值得注意的是,该名单具有动态管理属性。备案非终身制,而是实行年度复核与日常抽检相结合的监督机制。公积金管理中心通过调取业务系统日志、抽查代办材料原件、开展缴存人回访等方式,对服务质量、合规水平、投诉率等指标进行量化评估。一旦发现伪造材料、诱导虚假提取、违规收取高额服务费或泄露个人信息等行为,将立即取消备案资格,并依法移送相关部门处理。这种“宽进严管”的治理逻辑,既保持了市场活力,又筑牢了风险防线,体现了现代公共治理中“信任但需验证”的理性精神。
更深层次看,这份名单折射出新疆住房公积金治理体系的结构性演进。它标志着管理重心正从“以资金归集为中心”转向“以缴存人体验为中心”,从“科层式管控”转向“平台型协同”。在乌鲁木齐、克拉玛依等试点城市,备案企业已与公积金中心共建“社区服务驿站”,将高频提取事项下沉至街道便民服务中心;在喀什、和田等地,则依托代办机构网络开展“流动服务车”下乡行动,把政策宣讲、材料预审送到农牧民家门口。这些实践表明,备案机制已超越单纯名录管理功能,成为撬动基层服务网络重构、促进民族地区公共服务提质增效的重要支点。

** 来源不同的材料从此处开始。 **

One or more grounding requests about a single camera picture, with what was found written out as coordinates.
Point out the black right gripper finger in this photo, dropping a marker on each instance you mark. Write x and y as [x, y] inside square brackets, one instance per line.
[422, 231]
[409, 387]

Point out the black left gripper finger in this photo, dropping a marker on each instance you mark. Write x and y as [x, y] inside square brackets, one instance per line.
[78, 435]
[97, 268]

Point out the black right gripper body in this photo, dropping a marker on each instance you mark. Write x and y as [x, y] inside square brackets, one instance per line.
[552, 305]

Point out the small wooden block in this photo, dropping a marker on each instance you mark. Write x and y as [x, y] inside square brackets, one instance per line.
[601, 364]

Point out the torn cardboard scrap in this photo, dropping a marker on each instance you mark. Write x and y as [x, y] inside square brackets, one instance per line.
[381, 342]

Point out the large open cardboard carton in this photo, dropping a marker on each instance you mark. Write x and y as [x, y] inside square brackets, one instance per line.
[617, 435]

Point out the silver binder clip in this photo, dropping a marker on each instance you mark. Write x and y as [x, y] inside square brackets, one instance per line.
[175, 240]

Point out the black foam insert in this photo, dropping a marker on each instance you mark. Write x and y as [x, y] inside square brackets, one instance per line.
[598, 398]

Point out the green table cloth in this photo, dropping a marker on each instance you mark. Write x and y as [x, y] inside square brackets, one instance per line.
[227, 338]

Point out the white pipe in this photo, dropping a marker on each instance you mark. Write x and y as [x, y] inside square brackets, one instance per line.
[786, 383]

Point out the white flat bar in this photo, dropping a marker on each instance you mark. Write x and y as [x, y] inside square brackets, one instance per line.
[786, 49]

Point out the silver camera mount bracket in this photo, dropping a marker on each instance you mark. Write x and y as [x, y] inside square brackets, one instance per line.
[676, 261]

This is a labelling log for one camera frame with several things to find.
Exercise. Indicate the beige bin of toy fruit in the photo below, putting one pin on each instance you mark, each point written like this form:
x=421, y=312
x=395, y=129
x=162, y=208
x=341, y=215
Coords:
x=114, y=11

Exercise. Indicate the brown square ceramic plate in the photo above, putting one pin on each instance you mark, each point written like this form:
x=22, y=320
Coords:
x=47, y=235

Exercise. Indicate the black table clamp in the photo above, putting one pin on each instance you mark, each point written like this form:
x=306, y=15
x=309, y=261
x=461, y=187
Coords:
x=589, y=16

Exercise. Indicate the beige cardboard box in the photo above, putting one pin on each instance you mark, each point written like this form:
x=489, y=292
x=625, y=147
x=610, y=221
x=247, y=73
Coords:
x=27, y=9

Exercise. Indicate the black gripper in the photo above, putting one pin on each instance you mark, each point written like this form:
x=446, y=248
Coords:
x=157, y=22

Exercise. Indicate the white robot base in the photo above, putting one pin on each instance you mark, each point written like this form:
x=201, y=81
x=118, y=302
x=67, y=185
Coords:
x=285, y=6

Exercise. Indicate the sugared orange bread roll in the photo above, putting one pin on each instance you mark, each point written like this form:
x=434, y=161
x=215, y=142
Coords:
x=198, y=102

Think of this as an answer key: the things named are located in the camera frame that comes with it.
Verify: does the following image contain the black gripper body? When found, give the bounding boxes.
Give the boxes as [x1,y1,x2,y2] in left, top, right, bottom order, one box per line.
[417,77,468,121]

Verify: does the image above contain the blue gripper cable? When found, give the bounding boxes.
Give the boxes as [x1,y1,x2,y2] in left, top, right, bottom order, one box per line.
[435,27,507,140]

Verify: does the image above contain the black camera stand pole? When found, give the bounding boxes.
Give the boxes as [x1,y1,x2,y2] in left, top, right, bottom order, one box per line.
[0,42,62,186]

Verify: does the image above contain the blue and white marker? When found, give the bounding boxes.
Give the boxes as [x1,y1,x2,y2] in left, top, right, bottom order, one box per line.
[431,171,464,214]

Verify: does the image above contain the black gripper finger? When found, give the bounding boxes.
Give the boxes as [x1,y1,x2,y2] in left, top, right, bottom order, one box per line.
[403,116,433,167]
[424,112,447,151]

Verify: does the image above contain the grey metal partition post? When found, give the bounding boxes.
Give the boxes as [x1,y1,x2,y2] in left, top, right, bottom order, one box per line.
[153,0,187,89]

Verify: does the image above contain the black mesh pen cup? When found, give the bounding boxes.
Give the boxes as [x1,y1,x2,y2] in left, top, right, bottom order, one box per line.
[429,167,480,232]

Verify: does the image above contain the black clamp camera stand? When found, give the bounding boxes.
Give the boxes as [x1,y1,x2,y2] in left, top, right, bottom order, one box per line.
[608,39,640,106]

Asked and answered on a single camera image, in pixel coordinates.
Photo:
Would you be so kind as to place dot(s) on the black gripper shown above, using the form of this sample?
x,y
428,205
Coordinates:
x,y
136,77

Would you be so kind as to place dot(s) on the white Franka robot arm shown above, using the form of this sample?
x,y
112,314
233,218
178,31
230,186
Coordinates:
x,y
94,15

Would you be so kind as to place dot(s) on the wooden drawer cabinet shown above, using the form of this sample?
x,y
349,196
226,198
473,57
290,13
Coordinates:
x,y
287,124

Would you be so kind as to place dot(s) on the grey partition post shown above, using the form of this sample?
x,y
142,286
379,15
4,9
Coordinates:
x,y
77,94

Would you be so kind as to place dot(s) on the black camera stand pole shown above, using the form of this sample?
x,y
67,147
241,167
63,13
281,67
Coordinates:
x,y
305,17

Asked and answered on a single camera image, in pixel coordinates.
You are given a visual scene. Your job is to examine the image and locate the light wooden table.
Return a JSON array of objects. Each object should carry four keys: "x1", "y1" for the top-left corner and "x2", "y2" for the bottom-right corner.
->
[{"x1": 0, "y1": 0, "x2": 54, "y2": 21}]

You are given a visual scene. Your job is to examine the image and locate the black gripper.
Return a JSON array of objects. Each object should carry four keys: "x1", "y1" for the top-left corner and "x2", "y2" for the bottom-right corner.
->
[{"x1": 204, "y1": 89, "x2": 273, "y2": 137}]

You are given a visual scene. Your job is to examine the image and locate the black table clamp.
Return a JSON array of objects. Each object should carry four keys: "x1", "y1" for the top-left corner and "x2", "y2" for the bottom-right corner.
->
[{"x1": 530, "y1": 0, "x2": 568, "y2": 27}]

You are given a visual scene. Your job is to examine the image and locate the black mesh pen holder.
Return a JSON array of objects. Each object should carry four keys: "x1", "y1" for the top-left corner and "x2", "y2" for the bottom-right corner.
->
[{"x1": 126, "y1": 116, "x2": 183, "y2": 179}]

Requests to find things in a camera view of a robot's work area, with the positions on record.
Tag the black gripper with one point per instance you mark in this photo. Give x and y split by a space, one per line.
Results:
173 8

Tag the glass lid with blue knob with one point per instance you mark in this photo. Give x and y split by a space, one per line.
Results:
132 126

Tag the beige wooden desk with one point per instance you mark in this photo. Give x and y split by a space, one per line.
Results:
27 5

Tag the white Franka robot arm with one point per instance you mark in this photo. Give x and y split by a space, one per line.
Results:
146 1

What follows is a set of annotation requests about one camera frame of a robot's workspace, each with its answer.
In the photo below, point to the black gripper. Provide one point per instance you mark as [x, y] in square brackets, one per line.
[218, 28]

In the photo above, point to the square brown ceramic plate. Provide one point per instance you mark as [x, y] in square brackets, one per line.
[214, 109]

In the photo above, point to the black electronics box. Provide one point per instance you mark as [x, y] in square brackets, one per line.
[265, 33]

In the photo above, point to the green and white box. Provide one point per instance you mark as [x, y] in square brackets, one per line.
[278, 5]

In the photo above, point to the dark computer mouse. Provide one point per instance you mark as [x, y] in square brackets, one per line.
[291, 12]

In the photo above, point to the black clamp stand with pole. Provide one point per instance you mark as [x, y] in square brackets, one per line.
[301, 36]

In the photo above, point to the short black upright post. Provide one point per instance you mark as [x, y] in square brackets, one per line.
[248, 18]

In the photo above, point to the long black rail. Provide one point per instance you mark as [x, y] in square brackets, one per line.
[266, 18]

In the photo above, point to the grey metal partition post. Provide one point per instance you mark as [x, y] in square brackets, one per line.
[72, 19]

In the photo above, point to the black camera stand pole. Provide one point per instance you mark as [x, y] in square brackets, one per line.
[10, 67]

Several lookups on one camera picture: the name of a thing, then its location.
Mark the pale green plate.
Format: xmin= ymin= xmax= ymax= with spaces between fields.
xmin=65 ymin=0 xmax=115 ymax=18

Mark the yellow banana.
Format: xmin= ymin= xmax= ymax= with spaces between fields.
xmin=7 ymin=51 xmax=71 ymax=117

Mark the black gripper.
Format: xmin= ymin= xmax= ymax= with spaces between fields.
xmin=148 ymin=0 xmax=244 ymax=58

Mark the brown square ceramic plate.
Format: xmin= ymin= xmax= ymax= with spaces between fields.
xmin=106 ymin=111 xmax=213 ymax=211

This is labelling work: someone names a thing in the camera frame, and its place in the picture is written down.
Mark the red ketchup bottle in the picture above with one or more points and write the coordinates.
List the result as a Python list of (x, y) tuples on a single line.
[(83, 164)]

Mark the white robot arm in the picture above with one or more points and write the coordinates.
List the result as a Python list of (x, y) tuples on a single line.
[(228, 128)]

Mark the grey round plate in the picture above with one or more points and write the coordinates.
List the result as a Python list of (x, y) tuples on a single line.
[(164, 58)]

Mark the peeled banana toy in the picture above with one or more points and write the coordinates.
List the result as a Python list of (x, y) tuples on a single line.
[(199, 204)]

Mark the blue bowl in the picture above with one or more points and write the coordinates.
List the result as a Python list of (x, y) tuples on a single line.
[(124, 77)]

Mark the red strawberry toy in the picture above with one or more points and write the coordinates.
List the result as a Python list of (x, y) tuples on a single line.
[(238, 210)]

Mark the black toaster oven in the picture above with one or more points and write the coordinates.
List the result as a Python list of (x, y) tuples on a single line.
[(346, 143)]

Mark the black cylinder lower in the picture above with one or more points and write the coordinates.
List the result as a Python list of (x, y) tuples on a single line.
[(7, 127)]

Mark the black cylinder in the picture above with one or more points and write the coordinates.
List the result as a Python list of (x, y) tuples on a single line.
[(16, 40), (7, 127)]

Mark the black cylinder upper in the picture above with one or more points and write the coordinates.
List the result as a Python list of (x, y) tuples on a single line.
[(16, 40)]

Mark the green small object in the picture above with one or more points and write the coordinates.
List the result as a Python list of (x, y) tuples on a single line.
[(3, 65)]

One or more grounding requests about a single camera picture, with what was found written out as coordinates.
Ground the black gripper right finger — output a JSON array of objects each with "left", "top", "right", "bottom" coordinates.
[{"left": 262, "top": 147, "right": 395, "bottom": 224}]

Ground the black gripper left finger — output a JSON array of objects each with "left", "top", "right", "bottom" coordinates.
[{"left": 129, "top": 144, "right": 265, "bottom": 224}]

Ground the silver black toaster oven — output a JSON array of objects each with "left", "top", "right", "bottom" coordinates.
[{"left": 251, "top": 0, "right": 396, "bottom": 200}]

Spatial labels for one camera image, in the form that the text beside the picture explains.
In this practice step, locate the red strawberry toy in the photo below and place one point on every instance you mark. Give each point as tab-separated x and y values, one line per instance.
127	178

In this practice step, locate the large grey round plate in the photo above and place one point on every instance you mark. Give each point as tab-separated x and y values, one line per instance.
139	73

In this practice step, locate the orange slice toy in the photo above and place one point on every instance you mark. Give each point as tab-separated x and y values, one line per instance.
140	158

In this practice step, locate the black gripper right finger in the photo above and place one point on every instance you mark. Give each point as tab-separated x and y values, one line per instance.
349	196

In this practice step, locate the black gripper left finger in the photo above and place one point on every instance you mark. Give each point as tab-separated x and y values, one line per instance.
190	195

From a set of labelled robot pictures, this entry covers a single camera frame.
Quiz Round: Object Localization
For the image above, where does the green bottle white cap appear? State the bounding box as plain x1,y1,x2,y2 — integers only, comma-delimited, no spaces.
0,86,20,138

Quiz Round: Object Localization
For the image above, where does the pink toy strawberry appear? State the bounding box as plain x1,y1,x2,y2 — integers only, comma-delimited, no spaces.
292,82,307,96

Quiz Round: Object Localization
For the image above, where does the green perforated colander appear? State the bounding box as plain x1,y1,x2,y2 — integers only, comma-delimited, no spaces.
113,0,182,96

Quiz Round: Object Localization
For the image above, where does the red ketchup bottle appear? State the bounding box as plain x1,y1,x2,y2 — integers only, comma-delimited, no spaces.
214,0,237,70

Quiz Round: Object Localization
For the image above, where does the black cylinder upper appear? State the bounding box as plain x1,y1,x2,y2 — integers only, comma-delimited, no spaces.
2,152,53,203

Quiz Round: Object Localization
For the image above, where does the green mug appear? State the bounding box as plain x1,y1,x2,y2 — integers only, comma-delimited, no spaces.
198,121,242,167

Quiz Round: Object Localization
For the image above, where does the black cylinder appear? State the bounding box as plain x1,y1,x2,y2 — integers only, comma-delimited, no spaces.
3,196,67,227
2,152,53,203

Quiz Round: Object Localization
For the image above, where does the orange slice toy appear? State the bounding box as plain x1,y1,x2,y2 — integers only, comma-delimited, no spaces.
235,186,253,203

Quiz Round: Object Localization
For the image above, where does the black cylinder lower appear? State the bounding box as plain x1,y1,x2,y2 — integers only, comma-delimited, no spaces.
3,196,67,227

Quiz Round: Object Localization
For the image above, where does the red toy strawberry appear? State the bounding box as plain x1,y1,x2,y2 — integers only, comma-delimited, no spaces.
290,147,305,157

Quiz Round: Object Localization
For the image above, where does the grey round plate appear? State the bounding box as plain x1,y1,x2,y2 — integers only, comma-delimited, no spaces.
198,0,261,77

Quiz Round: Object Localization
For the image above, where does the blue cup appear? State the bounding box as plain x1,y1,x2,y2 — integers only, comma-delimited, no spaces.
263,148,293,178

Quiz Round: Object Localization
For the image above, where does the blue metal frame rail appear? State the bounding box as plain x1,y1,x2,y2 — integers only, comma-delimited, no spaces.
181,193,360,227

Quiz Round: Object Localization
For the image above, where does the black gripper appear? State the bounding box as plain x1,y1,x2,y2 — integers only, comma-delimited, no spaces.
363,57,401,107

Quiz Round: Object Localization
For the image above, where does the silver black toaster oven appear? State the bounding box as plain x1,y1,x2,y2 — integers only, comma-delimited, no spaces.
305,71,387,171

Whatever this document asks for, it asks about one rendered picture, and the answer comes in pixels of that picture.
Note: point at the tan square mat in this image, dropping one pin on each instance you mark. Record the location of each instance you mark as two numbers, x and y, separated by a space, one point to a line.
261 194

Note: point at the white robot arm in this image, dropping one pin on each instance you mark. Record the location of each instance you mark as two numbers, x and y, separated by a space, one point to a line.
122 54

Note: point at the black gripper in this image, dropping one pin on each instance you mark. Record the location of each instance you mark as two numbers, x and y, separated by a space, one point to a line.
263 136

当然,亦需清醒认知其局限性。备案企业服务范围严格限定于提取环节,不涉及贷款、转移接续等高风险业务;其收费须公示并接受价格主管部门监管,严禁捆绑销售或隐性收费;更重要的是,所有代办行为均以缴存人自愿为前提,任何强制委托或信息代填均属违规。公众在使用相关服务时,仍需主动核验企业备案状态(可通过“新疆住房公积金”微信公众号或各地中心官网查询),妥善保管身份证件及验证码,切勿向非备案机构透露短信验证码、网银密码等核心敏感信息。唯有监管者、服务者与使用者三方恪守权责边界,方能使这项体现治理温度的制度安排,真正转化为各族群众可感可及的民生福祉。